• _Task_
All lines in the records below with the word "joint" must be returned.

• _Records provided_
= Beginning of Section =

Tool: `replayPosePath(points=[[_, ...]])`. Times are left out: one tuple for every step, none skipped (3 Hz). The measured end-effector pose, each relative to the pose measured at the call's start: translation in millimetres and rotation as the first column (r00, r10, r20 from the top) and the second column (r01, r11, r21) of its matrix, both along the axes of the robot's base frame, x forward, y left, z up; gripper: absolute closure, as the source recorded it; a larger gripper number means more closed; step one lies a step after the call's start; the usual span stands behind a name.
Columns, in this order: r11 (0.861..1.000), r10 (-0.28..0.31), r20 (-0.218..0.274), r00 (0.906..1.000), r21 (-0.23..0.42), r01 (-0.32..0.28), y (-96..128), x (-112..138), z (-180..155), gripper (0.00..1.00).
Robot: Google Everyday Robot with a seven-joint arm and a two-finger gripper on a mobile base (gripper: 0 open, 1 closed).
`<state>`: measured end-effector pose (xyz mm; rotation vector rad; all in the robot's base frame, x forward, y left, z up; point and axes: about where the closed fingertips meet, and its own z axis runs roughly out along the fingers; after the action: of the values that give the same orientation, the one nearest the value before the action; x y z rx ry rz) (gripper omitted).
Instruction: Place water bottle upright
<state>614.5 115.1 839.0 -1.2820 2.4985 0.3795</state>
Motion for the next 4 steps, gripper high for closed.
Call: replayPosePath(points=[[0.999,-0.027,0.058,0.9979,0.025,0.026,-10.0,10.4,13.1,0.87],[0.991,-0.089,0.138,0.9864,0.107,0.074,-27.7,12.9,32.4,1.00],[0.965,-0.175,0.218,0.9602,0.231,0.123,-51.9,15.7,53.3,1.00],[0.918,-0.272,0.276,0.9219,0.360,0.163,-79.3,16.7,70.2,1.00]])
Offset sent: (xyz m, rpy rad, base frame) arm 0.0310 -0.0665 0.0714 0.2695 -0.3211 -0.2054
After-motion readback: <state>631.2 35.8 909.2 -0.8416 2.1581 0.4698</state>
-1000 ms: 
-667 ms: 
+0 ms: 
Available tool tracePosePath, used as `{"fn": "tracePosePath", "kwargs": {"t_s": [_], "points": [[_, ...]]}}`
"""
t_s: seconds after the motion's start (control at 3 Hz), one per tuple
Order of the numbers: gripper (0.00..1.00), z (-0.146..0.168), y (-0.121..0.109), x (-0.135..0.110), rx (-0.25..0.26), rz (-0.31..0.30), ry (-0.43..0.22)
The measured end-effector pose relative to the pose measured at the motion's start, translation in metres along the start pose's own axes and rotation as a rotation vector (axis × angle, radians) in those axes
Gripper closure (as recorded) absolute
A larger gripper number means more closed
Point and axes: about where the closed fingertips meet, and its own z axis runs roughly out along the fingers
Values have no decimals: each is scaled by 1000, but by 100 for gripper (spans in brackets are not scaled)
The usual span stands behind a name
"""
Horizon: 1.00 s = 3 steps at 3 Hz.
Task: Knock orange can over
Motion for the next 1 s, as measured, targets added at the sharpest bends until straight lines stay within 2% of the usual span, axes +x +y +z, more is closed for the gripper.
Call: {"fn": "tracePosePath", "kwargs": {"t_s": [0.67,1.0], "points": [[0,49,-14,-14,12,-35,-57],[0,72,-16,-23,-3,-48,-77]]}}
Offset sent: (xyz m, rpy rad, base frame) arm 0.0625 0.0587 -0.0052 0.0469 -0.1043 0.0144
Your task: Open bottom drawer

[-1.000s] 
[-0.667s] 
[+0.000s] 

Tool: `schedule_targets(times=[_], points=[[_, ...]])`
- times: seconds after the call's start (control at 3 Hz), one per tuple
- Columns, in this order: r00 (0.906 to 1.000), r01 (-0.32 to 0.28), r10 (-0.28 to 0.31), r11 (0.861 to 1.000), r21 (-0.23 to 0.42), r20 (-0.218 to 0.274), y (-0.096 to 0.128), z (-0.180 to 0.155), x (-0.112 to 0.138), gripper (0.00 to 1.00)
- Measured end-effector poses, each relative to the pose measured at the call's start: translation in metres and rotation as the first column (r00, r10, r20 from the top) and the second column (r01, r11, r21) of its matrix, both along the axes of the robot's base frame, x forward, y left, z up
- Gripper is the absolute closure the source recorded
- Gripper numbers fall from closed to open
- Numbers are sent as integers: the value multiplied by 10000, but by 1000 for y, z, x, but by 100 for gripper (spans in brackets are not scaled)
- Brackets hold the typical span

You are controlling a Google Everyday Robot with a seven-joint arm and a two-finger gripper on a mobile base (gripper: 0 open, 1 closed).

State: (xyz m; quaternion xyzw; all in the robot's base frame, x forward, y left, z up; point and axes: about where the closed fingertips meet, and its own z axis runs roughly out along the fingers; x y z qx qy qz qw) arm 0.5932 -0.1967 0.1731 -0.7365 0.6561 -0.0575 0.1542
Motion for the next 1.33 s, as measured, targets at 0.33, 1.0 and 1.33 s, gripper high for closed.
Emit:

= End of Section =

• _Task answer_
Robot: Google Everyday Robot with a seven-joint arm and a two-finger gripper on a mobile base (gripper: 0 open, 1 closed).
You are controlling a Google Everyday Robot with a seven-joint arm and a two-finger gripper on a mobile base (gripper: 0 open, 1 closed).

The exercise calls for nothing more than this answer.